In concreto si tratta di oltre 60.000 pasti di alta qualità pensati per servire un vitto speciale, da Natale a Capodanno, alle persone bisognose già supportate ordinariamente nelle città di Reggio Emilia, Piacenza e Forlì, in Emilia-Romagna, a cui si aggiungono i centri di Roma, Milano, Torino, Savona, Genova, Trieste e Bari.
Durante gli otto giorni coperti dal progetto, si alternano due menù composti ciascuno di primo, secondo e dolce.

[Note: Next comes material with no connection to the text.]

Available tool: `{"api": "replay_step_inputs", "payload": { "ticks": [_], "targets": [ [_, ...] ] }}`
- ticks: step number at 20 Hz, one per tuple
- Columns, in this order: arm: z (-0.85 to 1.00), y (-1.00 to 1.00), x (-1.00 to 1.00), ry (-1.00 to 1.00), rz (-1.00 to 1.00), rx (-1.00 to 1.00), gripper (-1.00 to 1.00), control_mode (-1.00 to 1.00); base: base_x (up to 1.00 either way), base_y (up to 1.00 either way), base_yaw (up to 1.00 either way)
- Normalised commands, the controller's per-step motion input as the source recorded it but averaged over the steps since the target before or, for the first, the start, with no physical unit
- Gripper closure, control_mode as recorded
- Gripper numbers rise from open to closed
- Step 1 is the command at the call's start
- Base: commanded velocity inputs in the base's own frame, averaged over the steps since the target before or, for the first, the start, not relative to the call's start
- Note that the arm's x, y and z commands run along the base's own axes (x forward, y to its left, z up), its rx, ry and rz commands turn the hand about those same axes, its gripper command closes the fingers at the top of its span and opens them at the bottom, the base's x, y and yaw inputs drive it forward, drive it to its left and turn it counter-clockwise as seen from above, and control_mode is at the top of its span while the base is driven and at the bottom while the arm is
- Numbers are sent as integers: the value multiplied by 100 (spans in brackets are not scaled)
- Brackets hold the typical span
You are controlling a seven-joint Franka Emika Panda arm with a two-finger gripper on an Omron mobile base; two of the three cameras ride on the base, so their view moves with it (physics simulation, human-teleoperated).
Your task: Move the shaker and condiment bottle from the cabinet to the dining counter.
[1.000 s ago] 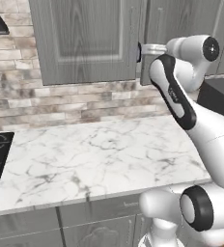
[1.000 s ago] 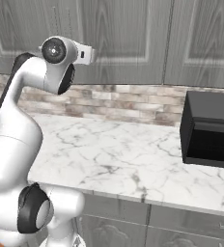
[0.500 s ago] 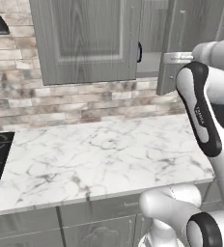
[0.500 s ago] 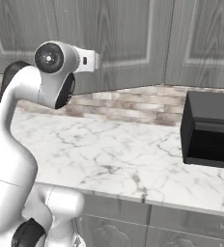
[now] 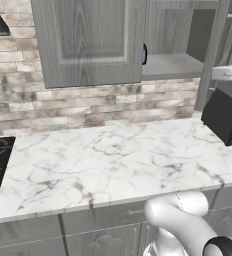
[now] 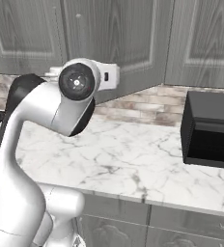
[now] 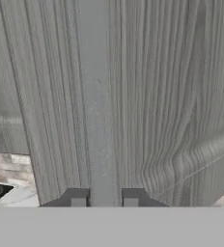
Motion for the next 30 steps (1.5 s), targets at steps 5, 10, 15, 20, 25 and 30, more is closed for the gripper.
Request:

“In un periodo di così profonda crisi – commenta Maria Chiara Visconti Gramoli, presidente della Mensa del Vescovo – è fondamentale la sinergia tra chi produce beni alimentari, chi li distribuisce e chi domanda un pasto gratuito. Siamo grati alla Fondazione Francesca Rava, al Gruppo EcoEridania e a Eataly per questa generosità condivisa, che tra l’altro fa conoscere la nostra realtà caritativa al di fuori dell’Emilia: i prodotti cucinati hanno permesso di realizzare un servizio di asporto di qualità eccellente. Speriamo di poter tornare presto alla somministrazione dei pasti a tavola, perché la mancanza che noi volontari sentiamo di più, specialmente in queste festività, è quella di poter dare asilo a chi ha bisogno. Sono sempre stata convinta che la Provvidenza esiste e ogni giorno vediamo esempi di come il bene sappia davvero accorciare le distanze”.